From the line containing "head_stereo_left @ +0" down to the last line of the material, output each line exactly as it appears, excluding pictures.

PROVIDED MATERIAL:

[Start of Attachment]

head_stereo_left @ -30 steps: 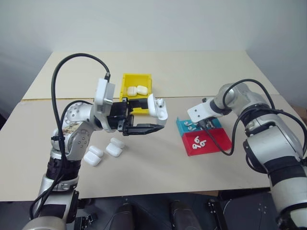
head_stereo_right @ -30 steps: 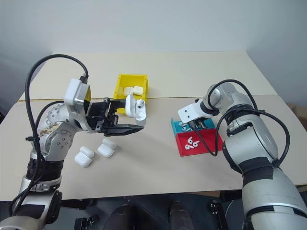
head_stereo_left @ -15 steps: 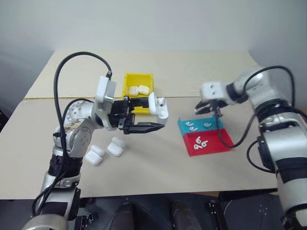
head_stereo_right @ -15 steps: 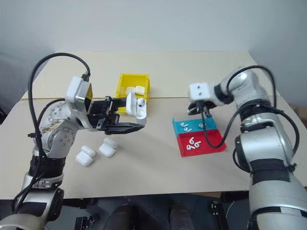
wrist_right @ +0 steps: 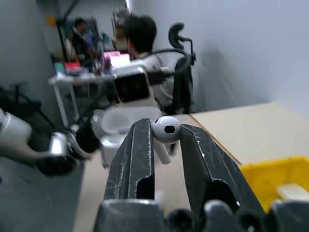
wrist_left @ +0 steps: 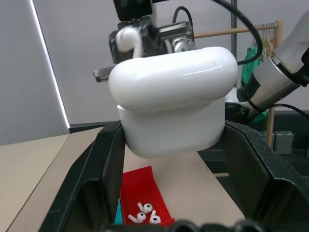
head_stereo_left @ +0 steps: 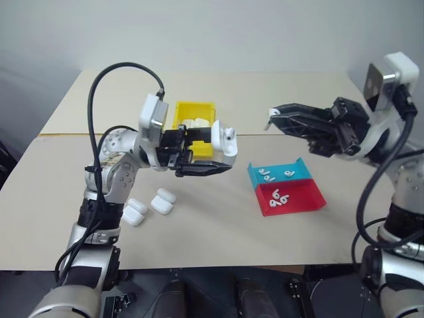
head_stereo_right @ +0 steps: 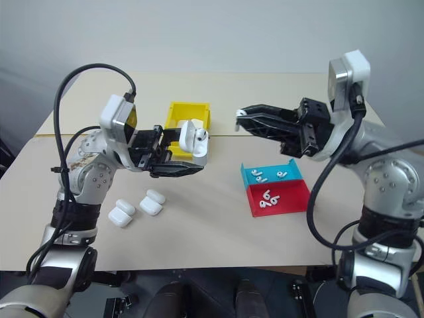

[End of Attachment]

ANSWER BOX:
head_stereo_left @ +0 steps: 
head_stereo_right @ +0 steps: 

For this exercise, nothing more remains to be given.